What the task requires ▸ Search the listing below for the word "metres" and copy each line where it appears.

%%

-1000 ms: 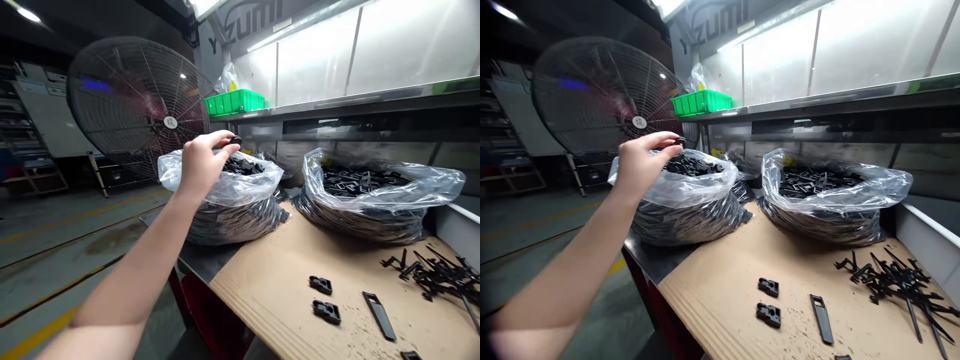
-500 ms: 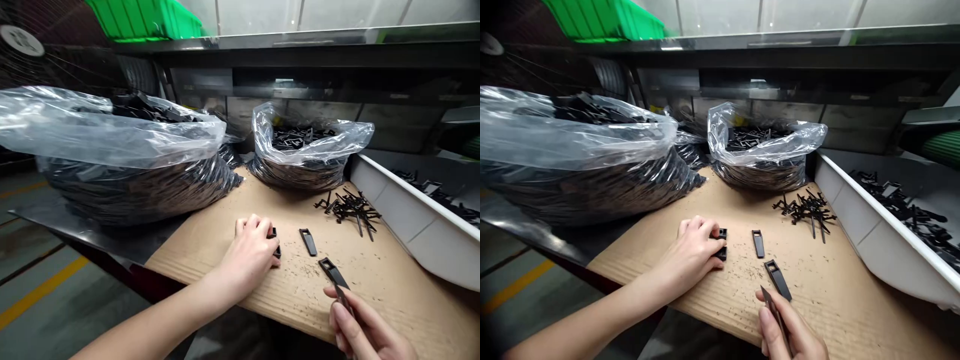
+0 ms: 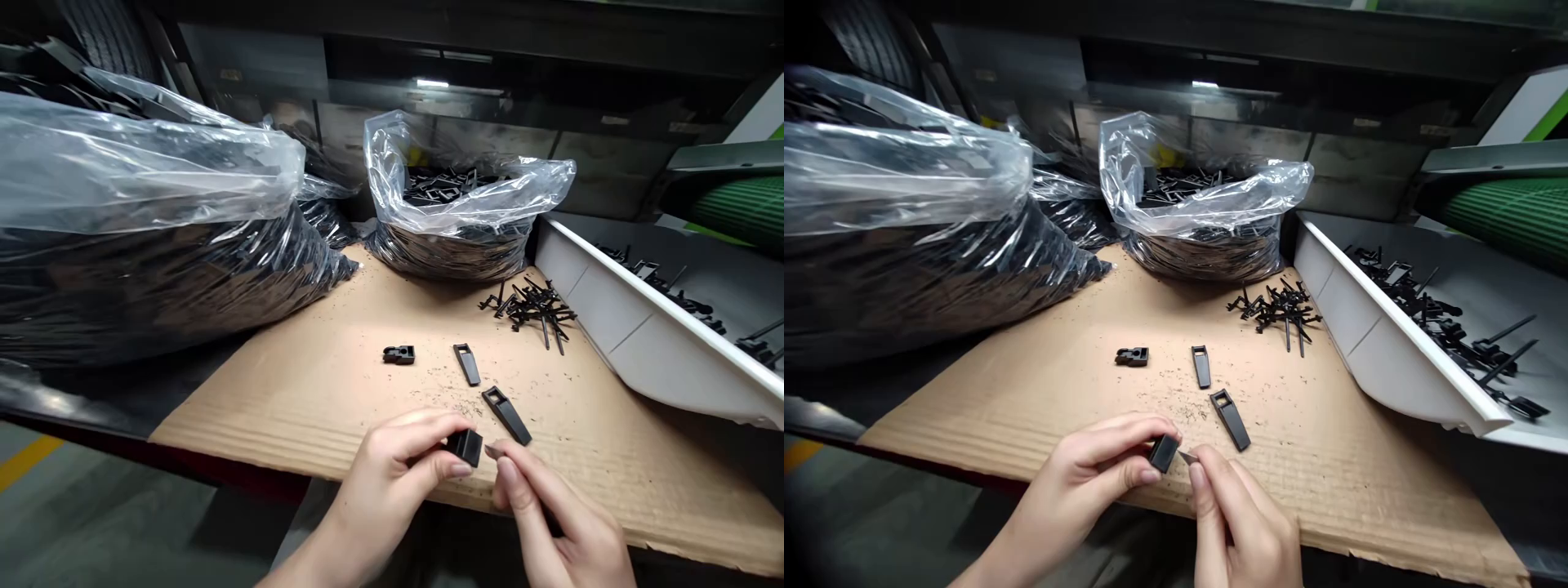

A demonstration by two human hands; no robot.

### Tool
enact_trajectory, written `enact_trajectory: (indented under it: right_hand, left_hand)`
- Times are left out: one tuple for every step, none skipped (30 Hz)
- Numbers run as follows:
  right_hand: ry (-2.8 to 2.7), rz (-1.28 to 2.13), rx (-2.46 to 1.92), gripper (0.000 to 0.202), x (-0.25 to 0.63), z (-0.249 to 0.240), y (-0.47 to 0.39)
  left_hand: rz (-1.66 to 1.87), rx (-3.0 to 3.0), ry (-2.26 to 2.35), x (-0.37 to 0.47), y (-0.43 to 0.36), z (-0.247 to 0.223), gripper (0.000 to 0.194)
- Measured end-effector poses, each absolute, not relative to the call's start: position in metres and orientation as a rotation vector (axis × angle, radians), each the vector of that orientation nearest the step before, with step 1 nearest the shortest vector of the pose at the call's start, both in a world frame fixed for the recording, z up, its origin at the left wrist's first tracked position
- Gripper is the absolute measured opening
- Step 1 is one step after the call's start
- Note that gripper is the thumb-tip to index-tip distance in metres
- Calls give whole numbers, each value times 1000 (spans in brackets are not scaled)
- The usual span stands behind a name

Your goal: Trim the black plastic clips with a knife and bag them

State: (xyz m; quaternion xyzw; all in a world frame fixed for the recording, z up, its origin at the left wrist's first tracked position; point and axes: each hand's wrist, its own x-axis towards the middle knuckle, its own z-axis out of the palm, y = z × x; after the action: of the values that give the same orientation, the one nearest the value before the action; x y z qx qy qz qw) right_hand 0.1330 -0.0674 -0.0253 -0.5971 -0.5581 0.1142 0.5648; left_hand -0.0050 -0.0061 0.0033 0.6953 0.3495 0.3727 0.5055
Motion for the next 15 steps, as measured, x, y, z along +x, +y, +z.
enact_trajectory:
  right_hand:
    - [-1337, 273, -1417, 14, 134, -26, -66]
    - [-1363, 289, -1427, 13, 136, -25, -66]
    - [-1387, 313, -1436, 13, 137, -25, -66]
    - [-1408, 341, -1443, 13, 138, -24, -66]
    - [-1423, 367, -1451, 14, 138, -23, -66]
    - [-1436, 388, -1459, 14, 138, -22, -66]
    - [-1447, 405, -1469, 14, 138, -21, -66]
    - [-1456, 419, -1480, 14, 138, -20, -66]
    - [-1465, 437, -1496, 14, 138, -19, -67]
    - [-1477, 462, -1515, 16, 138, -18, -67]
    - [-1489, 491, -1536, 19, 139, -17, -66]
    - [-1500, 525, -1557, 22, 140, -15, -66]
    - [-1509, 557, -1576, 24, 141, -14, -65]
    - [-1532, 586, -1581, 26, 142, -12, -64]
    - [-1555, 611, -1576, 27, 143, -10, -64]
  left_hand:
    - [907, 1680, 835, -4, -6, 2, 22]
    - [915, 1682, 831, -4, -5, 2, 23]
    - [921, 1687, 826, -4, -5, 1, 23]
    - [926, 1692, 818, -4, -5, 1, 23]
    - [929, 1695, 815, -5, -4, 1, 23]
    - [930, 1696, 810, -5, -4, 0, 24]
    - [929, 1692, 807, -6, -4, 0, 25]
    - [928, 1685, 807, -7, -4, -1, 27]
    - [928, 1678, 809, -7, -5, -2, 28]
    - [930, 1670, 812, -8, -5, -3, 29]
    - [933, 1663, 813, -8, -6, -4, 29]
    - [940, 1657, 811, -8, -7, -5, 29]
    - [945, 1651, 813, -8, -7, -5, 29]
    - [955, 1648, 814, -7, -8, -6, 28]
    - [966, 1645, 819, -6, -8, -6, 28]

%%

Task output ▸
- Measured end-effector poses, each absolute, not relative to the call's start: position in metres and orientation as a rotation vector (axis × angle, radians), each the vector of that orientation nearest the step before, with step 1 nearest the shortest vector of the pose at the call's start, both in a world frame fixed for the recording, z up, its origin at the left wrist's first tracked position
- Note that gripper is the thumb-tip to index-tip distance in metres

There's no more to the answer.